Thriller - romanzo (142 pagine) - Quando, quel giorno, quella mosca istigatrice si era posata proprio su quel punto del planisfero, Thomas non avrebbe mai immaginato che nel Nepal avrebbe finito col rischiare la vita.


Italia, 2006. Thomas è un giornalista di circa trent’anni. Vorrebbe operare in “Cultura & Spettacoli”, ma è da due anni sepolto in “Cronaca locale”, con non poche frustrazioni soprattutto per la caratura degli articoli che è chiamato a scrivere. Quando un moscone si posa su un planisfero, in ufficio, e zampetta sul Nepal, Thomas ha come un’illuminazione: una bella vacanza fai da te in Nepal, ecco cosa può dare una momentanea scossa positiva alla sua vita!
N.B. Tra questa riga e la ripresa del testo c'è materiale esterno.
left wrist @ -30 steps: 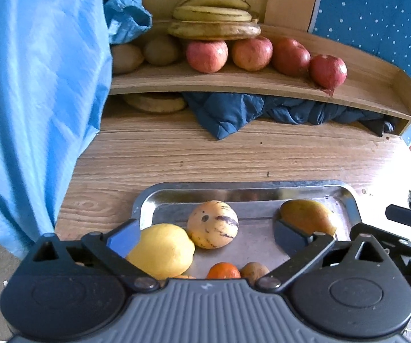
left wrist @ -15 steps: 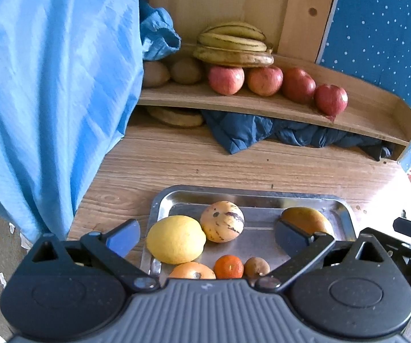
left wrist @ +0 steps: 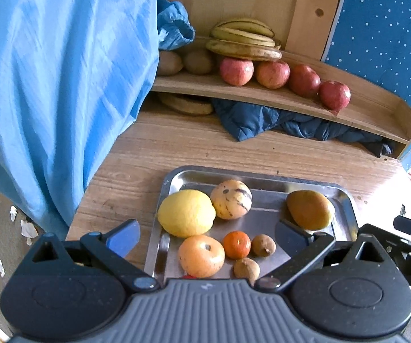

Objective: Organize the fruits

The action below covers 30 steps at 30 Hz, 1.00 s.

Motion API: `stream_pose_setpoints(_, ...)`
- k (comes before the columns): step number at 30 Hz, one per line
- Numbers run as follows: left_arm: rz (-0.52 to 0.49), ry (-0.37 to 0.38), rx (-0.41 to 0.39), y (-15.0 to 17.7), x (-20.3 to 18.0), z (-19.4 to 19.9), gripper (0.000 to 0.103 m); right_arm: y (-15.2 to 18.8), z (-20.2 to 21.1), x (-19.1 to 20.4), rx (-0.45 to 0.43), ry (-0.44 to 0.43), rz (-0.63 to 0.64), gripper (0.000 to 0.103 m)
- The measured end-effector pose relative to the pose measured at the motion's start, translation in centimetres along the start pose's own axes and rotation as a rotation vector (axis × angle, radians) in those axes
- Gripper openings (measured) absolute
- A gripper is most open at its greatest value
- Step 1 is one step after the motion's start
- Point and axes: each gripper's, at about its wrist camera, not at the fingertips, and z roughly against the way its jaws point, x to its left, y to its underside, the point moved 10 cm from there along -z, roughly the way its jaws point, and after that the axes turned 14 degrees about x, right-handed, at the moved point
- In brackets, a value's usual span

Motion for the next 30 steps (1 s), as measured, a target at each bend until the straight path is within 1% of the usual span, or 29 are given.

Convince la compagna, arruola la sorella, coinvolge altri amici e amiche. Ed è così che, zaini in spalla, qualche piccola ansia ma anche tanta voglia di misurata avventura, partono per la loro esperienza di gruppo in terra esotica. Purtroppo, le cose andranno ben oltre i normali imprevisti di viaggio: perché, a un certo punto, sarà messa in gioco la loro stessa sopravvivenza.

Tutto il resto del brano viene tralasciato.